Risks with jumbo investing
Underperformance is likely to be your most significant investment risk. This can happen if you invest in a poorly chosen asset, or if the geographical market itself underperforms, like Melbourne has since the end of 2016. It’s essential for investors to work with a reputable buyer’s agent to minimise the risk of investing in the wrong property. And if you can hold your investment for 20 to 30 years, that should help mitigate any geographic market risks.
Another risk to consider is a substantial increase in holding costs. When you borrow several millions of dollars, your cash flow becomes more sensitive to changes in interest rates.
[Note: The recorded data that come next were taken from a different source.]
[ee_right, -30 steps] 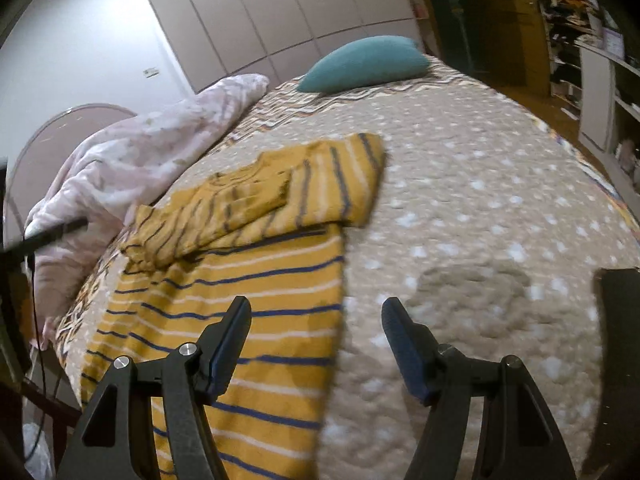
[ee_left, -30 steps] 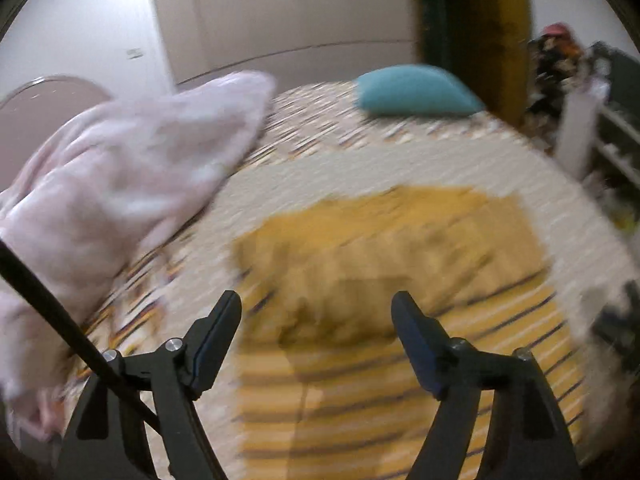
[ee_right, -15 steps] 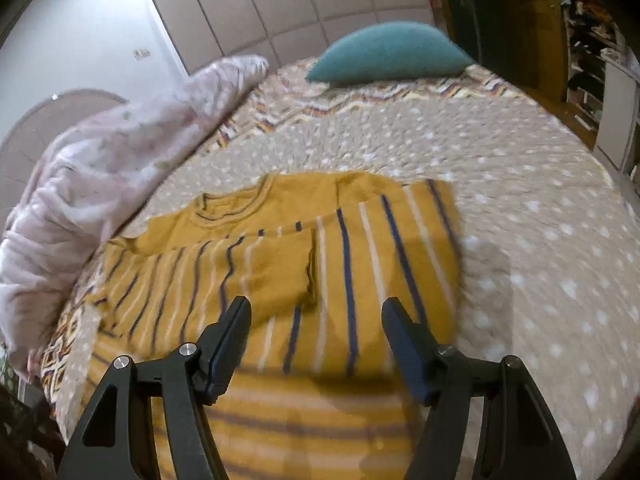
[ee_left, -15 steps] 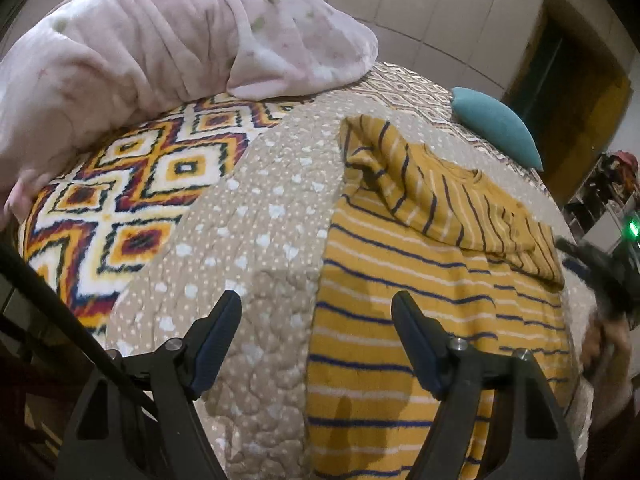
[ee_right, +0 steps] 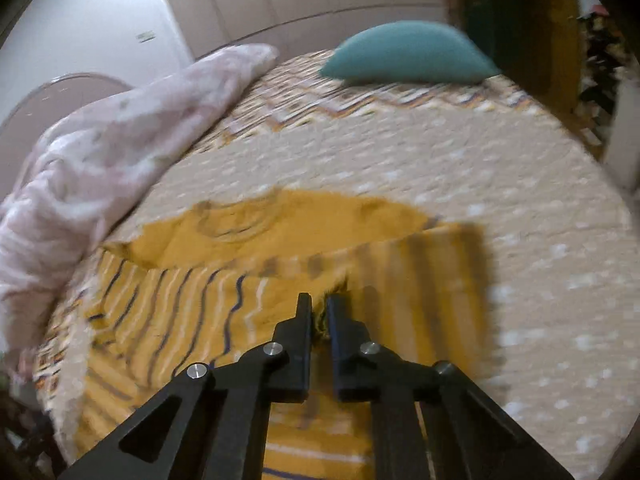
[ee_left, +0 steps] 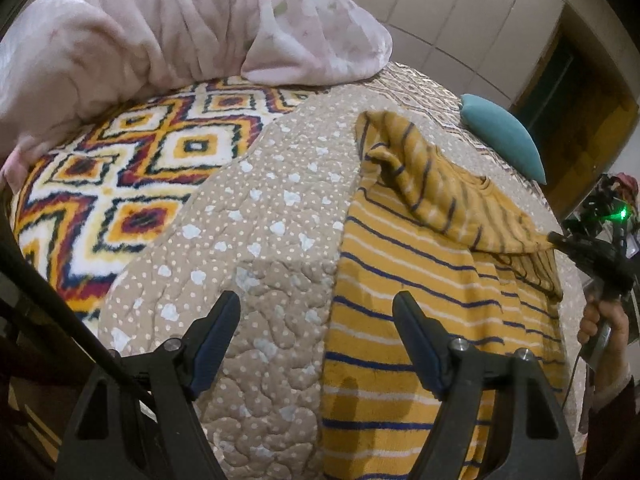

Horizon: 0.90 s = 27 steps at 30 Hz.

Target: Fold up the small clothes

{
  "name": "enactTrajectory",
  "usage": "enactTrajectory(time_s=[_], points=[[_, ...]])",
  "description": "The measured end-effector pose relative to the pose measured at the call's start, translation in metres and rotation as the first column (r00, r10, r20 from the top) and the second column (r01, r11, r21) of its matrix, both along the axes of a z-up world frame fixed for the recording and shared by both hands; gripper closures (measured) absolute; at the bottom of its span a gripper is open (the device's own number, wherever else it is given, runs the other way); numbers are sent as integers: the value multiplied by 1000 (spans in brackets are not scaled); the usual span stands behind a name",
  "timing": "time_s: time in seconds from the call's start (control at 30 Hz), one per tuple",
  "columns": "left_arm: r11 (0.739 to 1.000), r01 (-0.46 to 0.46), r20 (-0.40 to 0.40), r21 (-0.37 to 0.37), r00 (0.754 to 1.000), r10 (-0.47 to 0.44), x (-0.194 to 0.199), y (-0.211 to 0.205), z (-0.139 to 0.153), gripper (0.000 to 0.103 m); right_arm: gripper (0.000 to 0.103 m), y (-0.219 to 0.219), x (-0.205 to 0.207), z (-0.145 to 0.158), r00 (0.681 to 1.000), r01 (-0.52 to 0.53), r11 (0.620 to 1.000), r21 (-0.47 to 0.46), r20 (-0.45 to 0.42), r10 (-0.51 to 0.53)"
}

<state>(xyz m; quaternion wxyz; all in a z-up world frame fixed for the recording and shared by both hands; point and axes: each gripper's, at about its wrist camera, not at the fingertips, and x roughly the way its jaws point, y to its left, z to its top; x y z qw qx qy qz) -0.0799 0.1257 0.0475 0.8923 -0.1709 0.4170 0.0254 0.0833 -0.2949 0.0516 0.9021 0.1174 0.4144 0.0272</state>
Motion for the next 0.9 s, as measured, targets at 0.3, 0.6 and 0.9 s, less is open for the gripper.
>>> enactTrajectory(time_s=[0.3, 0.6, 0.9], points=[[999, 34, -35, -4, 999, -35, -3, -5, -6, 25, 56, -32, -38, -3, 997, 70, 998, 8, -20, -70], [982, 148, -78, -119, 984, -158, -6, -20, -22, 22, 51, -52, -163, -31, 997, 6, 988, 152, -74, 6], [978, 177, -102, -106, 977, -188, -10, -35, -27, 55, 49, -60, -222, -74, 995, 9, 880, 475, -95, 41]])
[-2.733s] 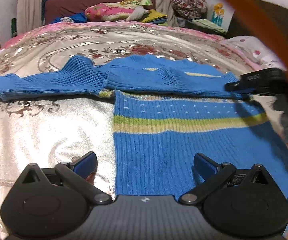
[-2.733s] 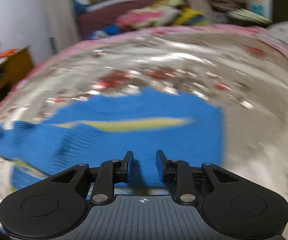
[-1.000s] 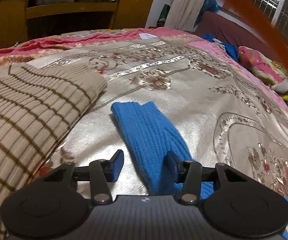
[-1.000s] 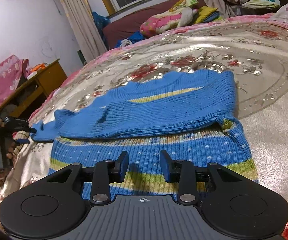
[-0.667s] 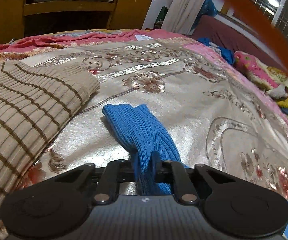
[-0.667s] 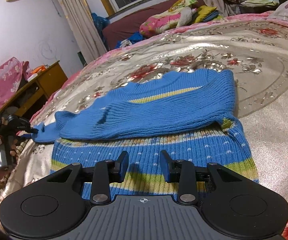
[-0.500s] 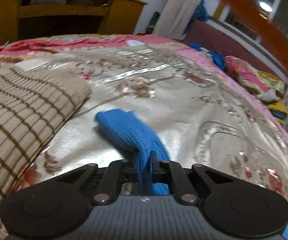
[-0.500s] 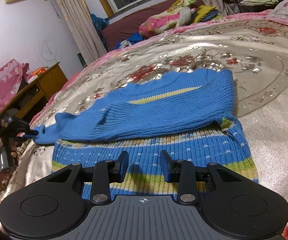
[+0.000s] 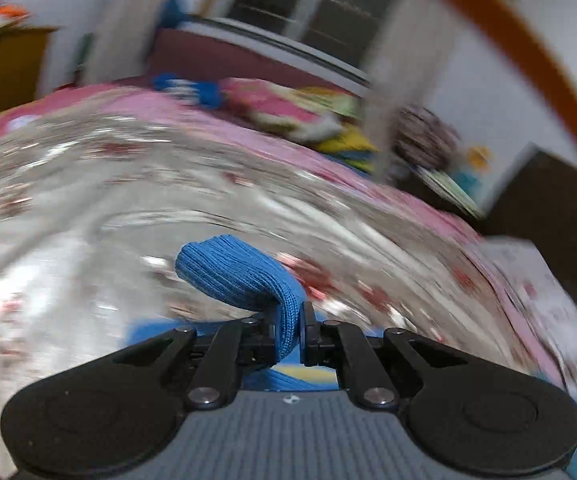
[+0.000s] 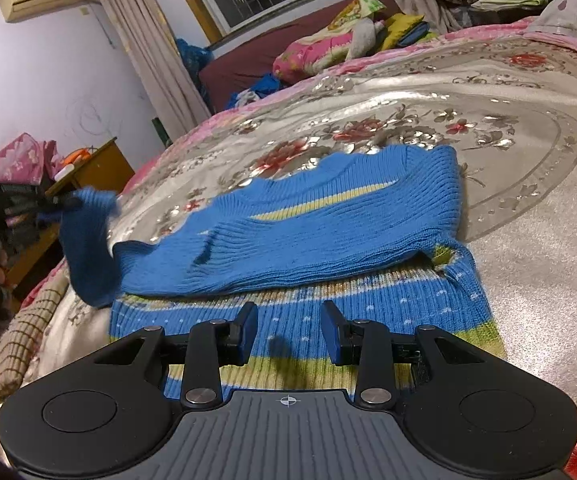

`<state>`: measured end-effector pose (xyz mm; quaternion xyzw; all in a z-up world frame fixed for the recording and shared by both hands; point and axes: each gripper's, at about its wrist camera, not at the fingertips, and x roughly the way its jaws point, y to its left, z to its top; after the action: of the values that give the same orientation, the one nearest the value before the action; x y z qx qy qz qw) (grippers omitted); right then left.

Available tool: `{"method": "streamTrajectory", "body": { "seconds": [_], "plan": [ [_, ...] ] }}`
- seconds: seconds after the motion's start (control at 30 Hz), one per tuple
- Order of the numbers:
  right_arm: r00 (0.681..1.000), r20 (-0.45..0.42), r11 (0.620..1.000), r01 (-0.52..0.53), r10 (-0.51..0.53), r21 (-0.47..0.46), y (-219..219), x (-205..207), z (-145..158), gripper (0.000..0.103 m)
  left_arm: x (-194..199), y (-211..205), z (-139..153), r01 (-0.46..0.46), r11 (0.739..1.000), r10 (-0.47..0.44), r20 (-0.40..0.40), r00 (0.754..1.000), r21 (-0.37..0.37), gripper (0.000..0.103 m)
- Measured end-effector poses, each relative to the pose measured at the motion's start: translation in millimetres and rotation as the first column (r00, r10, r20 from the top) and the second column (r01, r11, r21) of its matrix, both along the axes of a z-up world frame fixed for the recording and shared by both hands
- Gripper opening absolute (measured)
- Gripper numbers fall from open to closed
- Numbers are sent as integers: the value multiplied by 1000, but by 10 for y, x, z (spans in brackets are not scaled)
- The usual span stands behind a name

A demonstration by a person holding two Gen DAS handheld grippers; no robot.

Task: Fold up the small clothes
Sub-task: 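Fold the held sleeve across the sweater body with the left gripper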

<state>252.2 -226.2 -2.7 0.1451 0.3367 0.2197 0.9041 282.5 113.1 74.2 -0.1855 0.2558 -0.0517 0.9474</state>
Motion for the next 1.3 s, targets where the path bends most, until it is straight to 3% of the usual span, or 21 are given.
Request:
{"method": "streamTrajectory", "body": {
  "seconds": [0.13,0.2,0.3,0.4,0.53,0.67,0.9,1.13,1.3],
  "plan": [
    [1000,-13,1000,3,-3,5,-28,15,-10,35,58,-648,-190,145,979,-139,-51,989,146,15],
    [1000,-22,1000,5,-4,14,-51,28,-19,35,48,-917,-330,215,950,-198,-96,976,227,15],
    [1000,-19,1000,11,-11,13,-82,34,-5,35,-60,-1158,-453,268,907,-238,-130,962,326,17],
    [1000,-18,1000,19,-19,20,-125,41,8,35,-207,-1230,-490,286,890,-248,-150,957,356,24],
    [1000,-21,999,23,-23,28,-151,50,6,35,-393,-1072,-552,263,904,-221,-157,963,338,35],
    [999,-35,999,14,-13,36,-135,53,-7,35,-530,-868,-686,244,928,-200,-178,964,282,36],
    [998,-66,997,30,-25,76,-82,90,-2,39,-753,-610,-795,244,940,-209,-161,965,240,38],
    [987,-137,979,103,-79,174,32,381,111,41,-854,-291,-884,199,976,-187,-135,973,84,39],
    [966,-222,972,174,-136,158,146,594,88,41,-905,-224,-912,226,969,-213,-132,968,99,40]
  ]
}}
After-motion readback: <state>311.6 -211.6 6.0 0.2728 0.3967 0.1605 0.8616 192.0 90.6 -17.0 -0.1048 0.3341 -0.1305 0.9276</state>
Additionally, jumbo investment properties tend to have high land values, making them more susceptible to changes in land tax rates. If you are conservative with your budget, this risk should be manageable.
The final risk involves reduced flexibility. If you own multiple investment properties and your circumstances change, forcing you into a situation where you must reduce debt, you can sell one property while keeping the others. However, if you only own one asset, you’ll need to sell the entire property to address your financial situation. This isn’t as significant a risk if you have other investments and have borrowed conservatively.
What can non-Jumbo investors learn from this?
Even if you don’t have a multimillion-dollar investment budget, there are key lessons from this discussion that can still benefit you.
First, it’s crucial to reflect on any financial beliefs you might hold that could lead you to make suboptimal decisions. For instance, being overly conservative with your budget may prevent you from achieving the best possible outcomes.
Second, when it comes to property investment, it’s generally wiser to concentrate your resources on one high-quality asset rather than spreading them thinly across several average-quality properties. From both a returns and risk perspective, having higher-quality property is typically a better strategy than owning multiple lesser-quality properties, as discussed here a few years ago.
If you can afford to make a jumbo investment?
If you have a multimillion-dollar investment budget, it’s essential to choose your advisors wisely. As the saying goes, “To a person with a hammer, everything looks like a nail.”
You need a financial advisor with a deep understanding of both property and shares. They must have the experience to evaluate a wide range of property investment options, considering various price points and locations in different geographical markets. They should be able to create a personalised investment strategy that aims for the highest returns whilst minimising risk. This could include making a jumbo property investment – at least it should be one of the tools in their arsenal that they can draw upon.